Restate each line below word for word, skipping every picture.

### DATA BLOCK

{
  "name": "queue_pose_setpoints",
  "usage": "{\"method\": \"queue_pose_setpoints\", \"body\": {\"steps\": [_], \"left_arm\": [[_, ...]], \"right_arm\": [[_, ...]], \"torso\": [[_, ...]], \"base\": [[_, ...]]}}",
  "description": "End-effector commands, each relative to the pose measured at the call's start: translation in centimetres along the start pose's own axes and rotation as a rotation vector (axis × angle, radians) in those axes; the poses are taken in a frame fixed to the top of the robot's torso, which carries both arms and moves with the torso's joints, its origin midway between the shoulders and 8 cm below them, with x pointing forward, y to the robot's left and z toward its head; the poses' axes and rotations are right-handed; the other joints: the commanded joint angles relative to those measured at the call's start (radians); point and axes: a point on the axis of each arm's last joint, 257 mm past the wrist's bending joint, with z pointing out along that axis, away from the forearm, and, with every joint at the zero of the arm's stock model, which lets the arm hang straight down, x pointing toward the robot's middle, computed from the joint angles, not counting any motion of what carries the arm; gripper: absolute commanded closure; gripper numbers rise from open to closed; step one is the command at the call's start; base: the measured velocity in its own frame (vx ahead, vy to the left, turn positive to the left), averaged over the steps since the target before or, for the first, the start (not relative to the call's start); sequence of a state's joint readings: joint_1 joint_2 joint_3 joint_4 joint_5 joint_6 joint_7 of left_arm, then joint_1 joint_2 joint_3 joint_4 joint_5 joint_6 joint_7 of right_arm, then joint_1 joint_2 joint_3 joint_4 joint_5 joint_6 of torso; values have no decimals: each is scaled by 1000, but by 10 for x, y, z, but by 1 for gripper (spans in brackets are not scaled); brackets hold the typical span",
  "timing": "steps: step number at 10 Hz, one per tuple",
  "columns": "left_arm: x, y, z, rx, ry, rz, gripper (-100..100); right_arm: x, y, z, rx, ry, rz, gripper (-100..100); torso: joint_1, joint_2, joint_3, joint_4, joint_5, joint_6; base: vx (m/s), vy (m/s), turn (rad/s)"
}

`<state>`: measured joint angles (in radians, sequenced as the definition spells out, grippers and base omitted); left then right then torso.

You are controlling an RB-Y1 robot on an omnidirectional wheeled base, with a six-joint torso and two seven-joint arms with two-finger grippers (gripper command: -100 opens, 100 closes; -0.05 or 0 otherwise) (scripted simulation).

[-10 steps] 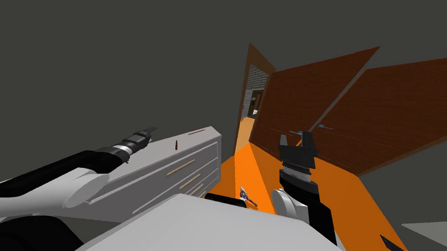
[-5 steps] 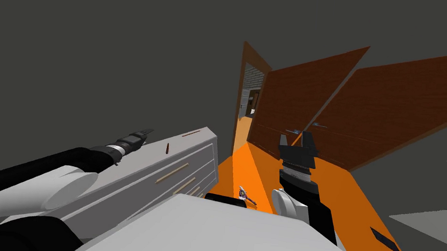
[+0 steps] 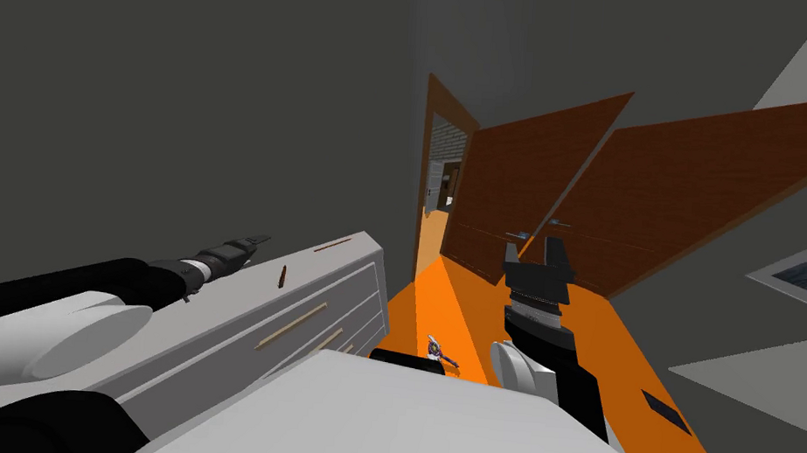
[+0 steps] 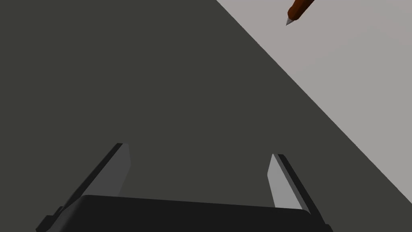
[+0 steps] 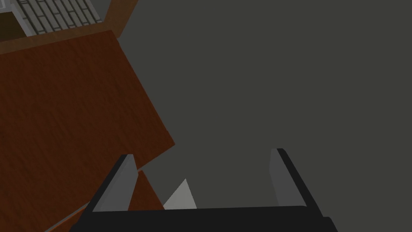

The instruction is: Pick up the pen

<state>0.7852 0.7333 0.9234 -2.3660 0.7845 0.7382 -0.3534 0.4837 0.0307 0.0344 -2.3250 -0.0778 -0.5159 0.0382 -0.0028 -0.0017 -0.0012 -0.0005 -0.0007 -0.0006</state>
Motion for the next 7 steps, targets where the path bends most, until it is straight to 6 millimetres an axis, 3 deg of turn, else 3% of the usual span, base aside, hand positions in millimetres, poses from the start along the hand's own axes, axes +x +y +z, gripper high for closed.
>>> {"method": "queue_pose_setpoints", "body": {"steps": [1,2,7], "left_arm": [[1,9,0,-34,12,5,-100],[-8,16,-4,-70,25,34,-100],[-8,39,-10,-169,69,57,-100]], "right_arm": [[0,0,0,0,0,0,0],[0,0,0,0,0,0,0],[0,0,0,0,0,0,0]], "torso": [[0,0,0,0,0,0],[1,2,1,0,0,0],[1,1,1,0,0,0]], "base": [[24,-12,24],[42,-27,-159],[30,-20,-66]]}}
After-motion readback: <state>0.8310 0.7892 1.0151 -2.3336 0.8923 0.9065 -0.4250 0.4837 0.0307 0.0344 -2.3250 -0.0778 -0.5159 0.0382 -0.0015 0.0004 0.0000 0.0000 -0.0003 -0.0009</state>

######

• RESPONSE TO THIS TASK:
{
  "name": "queue_pose_setpoints",
  "usage": "{\"method\": \"queue_pose_setpoints\", \"body\": {\"steps\": [_], \"left_arm\": [[_, ...]], \"right_arm\": [[_, ...]], \"torso\": [[_, ...]], \"base\": [[_, ...]]}}",
  "description": "End-effector commands, each relative to the pose measured at the call's start: translation in centimetres along the start pose's own axes and rotation as a rotation vector (axis × angle, radians) in those axes; the poses are taken in a frame fixed to the top of the robot's torso, which carries both arms and moves with the torso's joints, its origin midway between the shoulders and 8 cm below them, with x pointing forward, y to the robot's left and z toward its head; the poses' axes and rotations are right-handed; the other joints: the commanded joint angles relative to those measured at the call's start (radians); point and axes: a point on the axis of each arm's last joint, 257 mm past the wrist's bending joint, with z pointing out along that axis, away from the forearm, and, with every joint at the zero of the arm's stock model, which lets the arm hang straight down, x pointing toward the robot's middle, computed from the joint angles, not counting any motion of what carries the arm; gripper: absolute commanded closure; gripper numbers rise from open to closed; step one is the command at the call's start; base: the measured velocity in its own frame (vx ahead, vy to the left, turn positive to the left), averaged over the steps since the target before or, for the first, the start (not relative to the call's start); sequence of a state's joint readings: joint_1 joint_2 joint_3 joint_4 joint_5 joint_6 joint_7 of left_arm, then joint_1 joint_2 joint_3 joint_4 joint_5 joint_6 joint_7 of right_arm, then joint_1 joint_2 joint_3 joint_4 joint_5 joint_6 of torso; values have no decimals: each is scaled by 1000, but by 10 for x, y, z, but by 1 for gripper (spans in brackets are not scaled); brackets hold the typical span",
  "timing": "steps: step number at 10 Hz, one per tuple",
  "columns": "left_arm: x, y, z, rx, ry, rz, gripper (-100..100); right_arm: x, y, z, rx, ry, rz, gripper (-100..100); torso: joint_1, joint_2, joint_3, joint_4, joint_5, joint_6; base: vx (m/s), vy (m/s), turn (rad/s)"
}

`<state>`: measured joint angles (in radians, sequenced as the definition spells out, grippers and base omitted); left then right then torso.

You are controlling an RB-Y1 robot on an omnidirectional wheeled base, with a six-joint torso and two seven-joint arms with two-finger grippers (gripper command: -100 opens, 100 closes; -0.05 or 0 otherwise) (scripted simulation).

[-10 steps] 
[-5 steps] 
[+0 steps] 
[+0 steps] 
[+0 steps] 

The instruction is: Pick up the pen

<state>0.7852 0.7333 0.9234 -2.3660 0.7845 0.7382 -0.3534 0.4837 0.0307 0.0344 -2.3250 -0.0778 -0.5159 0.0382 -0.0028 -0.0017 -0.0012 -0.0005 -0.0007 -0.0006</state>
Motion for the next 7 steps, targets where the path bends most, until it is straight to 6 millimetres an axis, 3 deg of turn, else 3% of the usual span, base aside, hand positions in millimetres, poses from the start along the hand's own axes, axes +x +y +z, gripper high for closed.
>>> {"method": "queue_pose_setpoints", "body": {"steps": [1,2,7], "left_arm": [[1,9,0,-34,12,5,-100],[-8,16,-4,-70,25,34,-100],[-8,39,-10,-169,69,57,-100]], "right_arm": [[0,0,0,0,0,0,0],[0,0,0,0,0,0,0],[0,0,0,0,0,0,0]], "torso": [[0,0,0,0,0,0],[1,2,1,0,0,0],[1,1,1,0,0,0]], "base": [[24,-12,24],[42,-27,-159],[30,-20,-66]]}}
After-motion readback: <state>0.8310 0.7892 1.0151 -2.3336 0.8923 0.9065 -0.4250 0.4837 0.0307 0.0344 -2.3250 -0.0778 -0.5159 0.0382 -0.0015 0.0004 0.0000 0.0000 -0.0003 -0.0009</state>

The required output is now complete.